Monday, March 26, 2018

Catalan leader's arrest demonstrates totalitarian nature of EU law

If you want to know why Britain was right to vote to leave the EU, you only need look at what has happened to Catalan political leader Carles Puigdemont, who was arrested today in Germany in response to a European Union arrest warrant issued by Spain. This is the same pernicious means that Sweden used to obtain Julian Assange's arrest by Britain. Most countries require that their courts be satisfied on two criteria before they will extradite someone to another country - firstly, there must be a prima facie case made that the arrested person is guilty of a crime warranting extradition, and secondly, the crime must be an offence in the country in which the person has been arrested. The first of these criteria exists to ensure that countries seeking extradition do not trump up charges against people they want returned and the second is there mainly to guard against the extradition laws being used for political crimes. Thus, New Zealand should not extradite someone to China for the crime of dissent against the Chinese regime. The EU arrest warrant system abandons these safeguards, making the accusation of the requesting nation the only criteria for arrest and extradition.

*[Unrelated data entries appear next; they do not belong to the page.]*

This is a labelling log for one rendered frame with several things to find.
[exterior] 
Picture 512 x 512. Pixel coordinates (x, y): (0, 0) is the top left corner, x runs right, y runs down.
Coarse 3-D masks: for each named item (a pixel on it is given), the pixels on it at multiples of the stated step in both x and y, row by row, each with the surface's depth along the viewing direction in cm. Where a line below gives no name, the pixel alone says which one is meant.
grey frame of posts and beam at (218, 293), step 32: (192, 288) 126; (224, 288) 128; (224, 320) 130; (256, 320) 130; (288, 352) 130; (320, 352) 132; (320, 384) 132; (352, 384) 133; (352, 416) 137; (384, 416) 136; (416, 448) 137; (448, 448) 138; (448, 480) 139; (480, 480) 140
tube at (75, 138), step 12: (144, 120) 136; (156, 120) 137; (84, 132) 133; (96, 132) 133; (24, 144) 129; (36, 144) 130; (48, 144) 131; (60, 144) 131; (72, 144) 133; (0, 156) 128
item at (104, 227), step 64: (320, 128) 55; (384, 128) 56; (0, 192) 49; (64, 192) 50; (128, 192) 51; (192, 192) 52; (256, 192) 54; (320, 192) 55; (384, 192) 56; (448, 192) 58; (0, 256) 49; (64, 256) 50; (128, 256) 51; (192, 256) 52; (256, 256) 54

The charges against Carles Puigdemont are wholly political. Puigdemont led his region's referendum last October that resulted in 90% support for independence despite the Spanish's state violent repression of the vote. The referendum and the campaign leading up to it were largely peaceful except for the violent response of the Spanish police. Puigdemont is in effect guilty of nothing more than Nicola Sturgeon was in seeking Scottish independence. The people of Catalonia have a legal and moral case for independence. The right to self-determination is enshrined in the United Nations' Charter and, as the US Declaration of Independence says, governments derive their just powers only from the consent of the governed.

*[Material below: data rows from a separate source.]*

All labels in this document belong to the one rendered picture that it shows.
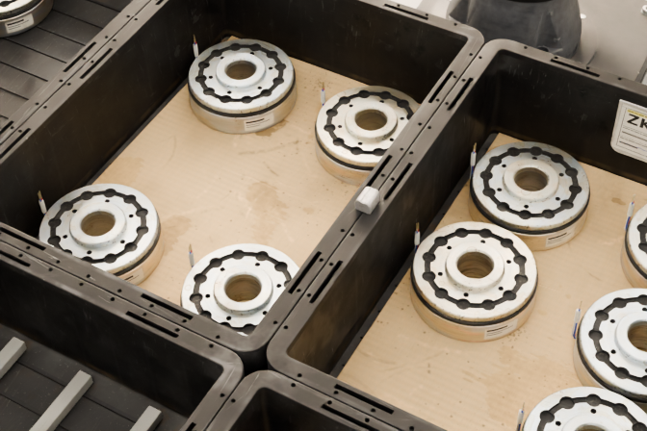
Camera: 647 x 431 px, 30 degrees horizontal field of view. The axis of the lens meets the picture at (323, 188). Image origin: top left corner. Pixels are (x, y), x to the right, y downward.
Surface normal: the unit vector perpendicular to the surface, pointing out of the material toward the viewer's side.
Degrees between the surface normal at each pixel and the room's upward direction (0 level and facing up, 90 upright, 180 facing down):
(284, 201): 0
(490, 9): 69
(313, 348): 90
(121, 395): 0
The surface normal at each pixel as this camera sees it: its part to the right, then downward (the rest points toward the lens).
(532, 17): 0.07, 0.47
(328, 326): 0.87, 0.35
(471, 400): -0.03, -0.67

Perhaps the most odious aspect of this case is, as Julian Assange has pointed out, the last time the Germans extradited an elected leader of Catalonia to Spain was in 1940 when the Gestapo arrested the then-president, LluĂ­s Companys, and delivered to him to Franco's Fascist regime to be executed. It is an awful parallel that exposes the totalitarian nature of the current European Union extradition law. Unfortunately many of the European Union's laws are just as undemocratic and abusive of hard-won legal rights.

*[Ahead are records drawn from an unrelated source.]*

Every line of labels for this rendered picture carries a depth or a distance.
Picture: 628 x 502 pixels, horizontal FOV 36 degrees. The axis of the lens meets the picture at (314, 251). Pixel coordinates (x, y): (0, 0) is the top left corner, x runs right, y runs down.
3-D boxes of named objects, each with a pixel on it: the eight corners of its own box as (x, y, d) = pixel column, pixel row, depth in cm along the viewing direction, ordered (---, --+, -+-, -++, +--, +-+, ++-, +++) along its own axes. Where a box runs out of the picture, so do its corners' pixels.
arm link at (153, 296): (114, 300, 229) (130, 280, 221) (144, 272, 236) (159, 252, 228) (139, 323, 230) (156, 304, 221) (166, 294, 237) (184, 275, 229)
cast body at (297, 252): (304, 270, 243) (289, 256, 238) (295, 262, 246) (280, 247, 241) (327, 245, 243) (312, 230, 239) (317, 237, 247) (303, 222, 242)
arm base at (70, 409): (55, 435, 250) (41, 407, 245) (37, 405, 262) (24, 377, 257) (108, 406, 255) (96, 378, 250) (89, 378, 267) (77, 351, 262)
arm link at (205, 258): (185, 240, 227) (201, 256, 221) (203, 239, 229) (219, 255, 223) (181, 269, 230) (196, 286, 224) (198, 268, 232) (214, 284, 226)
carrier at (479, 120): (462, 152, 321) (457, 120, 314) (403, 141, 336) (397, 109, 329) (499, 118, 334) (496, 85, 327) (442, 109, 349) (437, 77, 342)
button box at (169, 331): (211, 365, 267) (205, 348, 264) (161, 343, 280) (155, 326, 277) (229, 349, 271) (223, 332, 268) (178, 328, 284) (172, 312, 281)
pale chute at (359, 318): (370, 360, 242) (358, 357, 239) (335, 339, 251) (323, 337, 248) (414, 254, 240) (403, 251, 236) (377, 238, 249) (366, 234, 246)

Britain itself is hardly a paragon of respect for individual rights these days. It is, after all, the British authorities that are laying siege to Julian Assange in the Ecuadorean embassy in London, in spite of Sweden having dropped the charges that the led to the arrest warrant against him and the United Nations' concluding that Assange had been subject to arbitrary detention. But perhaps Britain might be on a path away from such rights-abusing processes with its referendum to leave the European Union.

1 comment:

paul scott said...

Excellent, I missed this, but you have put it well, and especially by expressing the totalitarian nature of the EU.